* _Problem statement_
Only the lines from the top of the data through the line containing "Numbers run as" should be duplicated, exactly as they appear.

(Source records)
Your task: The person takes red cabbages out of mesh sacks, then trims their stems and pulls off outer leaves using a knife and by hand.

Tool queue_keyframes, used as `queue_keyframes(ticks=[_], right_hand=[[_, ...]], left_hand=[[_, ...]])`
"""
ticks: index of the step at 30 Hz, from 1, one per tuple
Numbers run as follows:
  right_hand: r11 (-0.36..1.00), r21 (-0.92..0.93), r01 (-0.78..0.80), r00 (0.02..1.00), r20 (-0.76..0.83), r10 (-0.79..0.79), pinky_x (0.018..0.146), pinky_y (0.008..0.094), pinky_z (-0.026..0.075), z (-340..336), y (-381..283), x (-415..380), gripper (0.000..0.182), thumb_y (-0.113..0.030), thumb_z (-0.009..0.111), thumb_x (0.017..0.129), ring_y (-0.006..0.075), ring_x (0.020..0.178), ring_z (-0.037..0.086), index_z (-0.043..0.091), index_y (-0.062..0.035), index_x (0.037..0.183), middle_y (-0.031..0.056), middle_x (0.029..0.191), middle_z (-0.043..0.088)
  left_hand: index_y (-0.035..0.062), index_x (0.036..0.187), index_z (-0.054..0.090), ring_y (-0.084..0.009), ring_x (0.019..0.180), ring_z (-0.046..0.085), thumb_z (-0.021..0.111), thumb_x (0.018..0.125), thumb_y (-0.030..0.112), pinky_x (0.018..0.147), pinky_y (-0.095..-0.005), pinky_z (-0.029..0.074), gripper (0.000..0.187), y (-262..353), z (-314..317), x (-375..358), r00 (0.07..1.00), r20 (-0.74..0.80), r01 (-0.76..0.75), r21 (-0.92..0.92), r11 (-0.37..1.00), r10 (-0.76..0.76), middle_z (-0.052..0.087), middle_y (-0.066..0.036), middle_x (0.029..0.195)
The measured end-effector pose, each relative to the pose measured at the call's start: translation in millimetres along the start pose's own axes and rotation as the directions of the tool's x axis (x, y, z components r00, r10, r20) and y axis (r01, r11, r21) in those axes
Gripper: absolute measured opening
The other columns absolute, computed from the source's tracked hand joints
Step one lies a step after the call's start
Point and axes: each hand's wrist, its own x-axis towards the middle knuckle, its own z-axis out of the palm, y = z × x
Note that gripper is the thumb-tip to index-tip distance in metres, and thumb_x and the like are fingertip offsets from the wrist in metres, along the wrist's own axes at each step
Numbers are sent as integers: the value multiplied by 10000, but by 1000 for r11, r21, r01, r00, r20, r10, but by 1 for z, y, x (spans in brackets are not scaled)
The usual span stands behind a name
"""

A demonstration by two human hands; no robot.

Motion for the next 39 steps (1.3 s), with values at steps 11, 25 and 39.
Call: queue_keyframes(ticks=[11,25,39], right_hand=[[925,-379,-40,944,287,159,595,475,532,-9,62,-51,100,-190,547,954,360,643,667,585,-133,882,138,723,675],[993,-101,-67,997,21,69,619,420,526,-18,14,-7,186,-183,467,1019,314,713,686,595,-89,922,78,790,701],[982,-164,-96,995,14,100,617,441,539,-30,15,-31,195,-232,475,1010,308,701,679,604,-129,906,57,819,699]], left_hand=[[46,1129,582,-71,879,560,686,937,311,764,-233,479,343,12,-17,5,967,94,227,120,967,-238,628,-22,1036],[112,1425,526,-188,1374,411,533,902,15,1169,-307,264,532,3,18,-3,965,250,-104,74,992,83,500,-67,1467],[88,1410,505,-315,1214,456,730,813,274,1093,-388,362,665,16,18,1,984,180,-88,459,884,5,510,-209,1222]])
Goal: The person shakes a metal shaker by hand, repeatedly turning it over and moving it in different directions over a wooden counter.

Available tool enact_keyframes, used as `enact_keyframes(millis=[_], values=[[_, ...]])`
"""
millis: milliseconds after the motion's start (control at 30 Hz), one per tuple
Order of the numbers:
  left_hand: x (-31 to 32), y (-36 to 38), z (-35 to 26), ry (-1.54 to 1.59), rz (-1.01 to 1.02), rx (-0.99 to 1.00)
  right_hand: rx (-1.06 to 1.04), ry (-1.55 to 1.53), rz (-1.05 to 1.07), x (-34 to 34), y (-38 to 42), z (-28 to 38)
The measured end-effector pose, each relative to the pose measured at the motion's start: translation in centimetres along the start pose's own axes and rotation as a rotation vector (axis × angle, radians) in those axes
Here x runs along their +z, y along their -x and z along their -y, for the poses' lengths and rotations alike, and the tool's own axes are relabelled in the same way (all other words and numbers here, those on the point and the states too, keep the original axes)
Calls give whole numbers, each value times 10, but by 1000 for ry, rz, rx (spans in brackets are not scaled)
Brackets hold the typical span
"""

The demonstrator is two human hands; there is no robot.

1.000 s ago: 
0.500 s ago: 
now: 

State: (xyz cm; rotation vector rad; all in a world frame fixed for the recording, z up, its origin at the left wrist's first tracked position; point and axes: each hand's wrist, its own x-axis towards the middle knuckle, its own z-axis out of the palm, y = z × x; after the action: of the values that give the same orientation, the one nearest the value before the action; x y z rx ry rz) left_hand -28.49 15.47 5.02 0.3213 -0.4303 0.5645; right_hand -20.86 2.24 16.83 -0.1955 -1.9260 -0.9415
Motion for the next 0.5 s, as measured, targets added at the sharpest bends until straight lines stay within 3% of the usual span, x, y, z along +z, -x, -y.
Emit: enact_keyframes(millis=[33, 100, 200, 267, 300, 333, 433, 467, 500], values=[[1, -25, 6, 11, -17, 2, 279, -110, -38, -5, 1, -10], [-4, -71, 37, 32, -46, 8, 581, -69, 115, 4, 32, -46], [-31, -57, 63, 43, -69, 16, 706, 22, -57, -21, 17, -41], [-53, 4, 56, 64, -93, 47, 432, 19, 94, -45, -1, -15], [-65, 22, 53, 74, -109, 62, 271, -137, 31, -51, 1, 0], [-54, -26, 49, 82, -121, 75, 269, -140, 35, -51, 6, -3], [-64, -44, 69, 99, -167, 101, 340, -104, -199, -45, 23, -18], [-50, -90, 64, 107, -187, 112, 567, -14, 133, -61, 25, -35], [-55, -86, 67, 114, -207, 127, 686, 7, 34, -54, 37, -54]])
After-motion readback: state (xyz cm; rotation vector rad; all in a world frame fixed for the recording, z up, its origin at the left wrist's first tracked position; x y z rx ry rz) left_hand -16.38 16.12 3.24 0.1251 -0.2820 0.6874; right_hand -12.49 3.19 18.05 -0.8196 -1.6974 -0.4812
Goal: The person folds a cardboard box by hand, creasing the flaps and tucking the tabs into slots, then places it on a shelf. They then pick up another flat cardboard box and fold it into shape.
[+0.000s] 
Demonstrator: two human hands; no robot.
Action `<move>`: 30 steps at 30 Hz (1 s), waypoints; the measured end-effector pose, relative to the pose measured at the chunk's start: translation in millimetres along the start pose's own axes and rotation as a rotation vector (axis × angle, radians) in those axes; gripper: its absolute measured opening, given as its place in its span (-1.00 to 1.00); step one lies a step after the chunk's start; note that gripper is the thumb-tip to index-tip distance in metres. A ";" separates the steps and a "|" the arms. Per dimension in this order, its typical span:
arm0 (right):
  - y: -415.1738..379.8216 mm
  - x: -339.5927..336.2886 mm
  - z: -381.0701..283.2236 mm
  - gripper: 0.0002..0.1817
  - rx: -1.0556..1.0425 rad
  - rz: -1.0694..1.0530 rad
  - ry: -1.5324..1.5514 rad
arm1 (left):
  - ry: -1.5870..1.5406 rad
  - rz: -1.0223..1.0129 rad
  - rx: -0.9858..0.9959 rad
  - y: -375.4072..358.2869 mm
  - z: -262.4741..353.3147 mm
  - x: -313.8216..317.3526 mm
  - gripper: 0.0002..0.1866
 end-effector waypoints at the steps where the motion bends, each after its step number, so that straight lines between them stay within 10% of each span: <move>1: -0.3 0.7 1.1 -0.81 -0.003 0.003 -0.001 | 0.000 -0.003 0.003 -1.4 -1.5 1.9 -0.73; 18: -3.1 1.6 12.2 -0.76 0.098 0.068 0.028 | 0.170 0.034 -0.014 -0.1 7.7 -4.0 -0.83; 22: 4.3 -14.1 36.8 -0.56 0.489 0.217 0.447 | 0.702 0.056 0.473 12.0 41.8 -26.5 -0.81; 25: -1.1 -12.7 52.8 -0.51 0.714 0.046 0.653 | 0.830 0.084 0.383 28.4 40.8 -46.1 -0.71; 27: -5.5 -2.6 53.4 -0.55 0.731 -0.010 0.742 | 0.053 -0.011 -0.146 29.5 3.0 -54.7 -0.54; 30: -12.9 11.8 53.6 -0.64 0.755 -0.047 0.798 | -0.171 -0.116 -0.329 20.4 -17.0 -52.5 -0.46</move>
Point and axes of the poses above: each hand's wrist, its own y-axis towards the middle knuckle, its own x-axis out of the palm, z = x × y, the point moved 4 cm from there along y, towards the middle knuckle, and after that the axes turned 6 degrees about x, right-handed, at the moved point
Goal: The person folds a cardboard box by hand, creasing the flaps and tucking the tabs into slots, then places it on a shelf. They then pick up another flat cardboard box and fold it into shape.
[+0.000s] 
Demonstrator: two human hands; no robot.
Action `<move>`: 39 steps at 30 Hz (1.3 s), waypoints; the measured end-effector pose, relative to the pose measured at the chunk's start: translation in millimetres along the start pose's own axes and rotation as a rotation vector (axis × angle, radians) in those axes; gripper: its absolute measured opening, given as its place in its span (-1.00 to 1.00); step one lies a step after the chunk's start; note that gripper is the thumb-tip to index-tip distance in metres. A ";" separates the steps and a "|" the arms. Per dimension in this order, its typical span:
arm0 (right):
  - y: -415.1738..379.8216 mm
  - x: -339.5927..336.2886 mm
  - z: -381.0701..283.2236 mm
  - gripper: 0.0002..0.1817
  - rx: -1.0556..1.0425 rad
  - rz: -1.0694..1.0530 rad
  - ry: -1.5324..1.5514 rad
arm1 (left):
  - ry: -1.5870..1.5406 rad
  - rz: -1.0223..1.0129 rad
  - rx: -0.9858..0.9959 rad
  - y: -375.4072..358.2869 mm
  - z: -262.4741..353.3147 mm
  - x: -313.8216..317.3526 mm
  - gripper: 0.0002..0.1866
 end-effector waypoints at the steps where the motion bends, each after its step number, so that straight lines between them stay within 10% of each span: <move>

* _Exercise answer_
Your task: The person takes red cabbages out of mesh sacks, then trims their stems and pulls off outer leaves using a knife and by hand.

Tool queue_keyframes, used as `queue_keyframes(ticks=[_], right_hand=[[_, ...]], left_hand=[[_, ...]])`
"""
ticks: index of the step at 30 Hz, from 1, one per tuple
Numbers run as follows:

Nothing else is required to complete the output.